Dabei sind FPGAs integrierte Schaltkreise, in die nach der Herstellung eine logische Schaltung geladen werden kann. Im Unterschied zu Prozessoren verarbeiten FPGAs mit ihren mehreren, programmierbaren Basisblöcken Daten parallel. FPGAs bieten die Möglichkeit, Systeme zu entwickeln, die exakt auf die vorgesehene Aufgabe zugeschnitten sind und dadurch absolut effizient arbeiten – im Gegenteil zu Standardprozessoren, die einen möglichst großen Nutzerkreis ansprechen und somit einen Kompromiss aus Leistung und Kompatibilität darstellen. So ermöglicht zum Beispiel ein spezieller, auf FPGA basierender Speicherprozessor für Cloud-Datenbanken von Pliops einen bis zu 100-mal schnelleren Datenzugriff – bei nur einem Bruchteil der Rechenlast und des Stromverbrauchs.

Durch dedizierte Hardware-Blöcke, die zur Beschleunigung von ganz bestimmten Aufgaben konzipiert sind – zum Beispiel Funktionen der Künstlichen Intelligenz, Speicher- oder Kommunikationsaufgaben – können die erforderlichen spezifischen Rechenprozesse nicht nur erheblich schneller, sondern auch deutlich effizienter erledigt werden.
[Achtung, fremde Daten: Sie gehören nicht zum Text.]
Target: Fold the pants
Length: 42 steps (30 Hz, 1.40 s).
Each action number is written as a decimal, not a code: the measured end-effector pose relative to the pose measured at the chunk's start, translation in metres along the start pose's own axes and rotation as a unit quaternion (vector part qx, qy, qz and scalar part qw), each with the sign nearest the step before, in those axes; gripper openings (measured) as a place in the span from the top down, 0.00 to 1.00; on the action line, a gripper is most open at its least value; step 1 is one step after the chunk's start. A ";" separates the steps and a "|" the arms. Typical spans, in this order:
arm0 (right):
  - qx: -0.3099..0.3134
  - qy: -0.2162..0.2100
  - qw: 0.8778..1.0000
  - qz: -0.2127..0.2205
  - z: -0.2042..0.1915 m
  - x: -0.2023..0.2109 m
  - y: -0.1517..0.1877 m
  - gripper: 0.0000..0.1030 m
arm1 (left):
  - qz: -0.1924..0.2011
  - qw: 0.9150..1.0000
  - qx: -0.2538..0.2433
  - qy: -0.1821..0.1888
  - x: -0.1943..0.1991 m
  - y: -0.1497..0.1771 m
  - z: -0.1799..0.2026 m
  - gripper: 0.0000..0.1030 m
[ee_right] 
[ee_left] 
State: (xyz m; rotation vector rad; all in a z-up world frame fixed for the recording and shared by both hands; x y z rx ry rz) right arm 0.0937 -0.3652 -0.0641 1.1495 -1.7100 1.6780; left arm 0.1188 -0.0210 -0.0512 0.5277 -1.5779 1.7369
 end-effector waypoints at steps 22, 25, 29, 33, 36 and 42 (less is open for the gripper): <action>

Der 55. Jahrestag des Moore´schen Gesetzes markiert also nur das Ende einer ersten Phase der Halbleiterentwicklung. Zwar verlangsamt sich die Steigerung der Verarbeitungsgeschwindigkeit von Prozessoren, doch sorgen neue Halbleiter-Architekturen für weiterhin für mehr Leistung in smarten Geräten wie auch in Rechenzentren.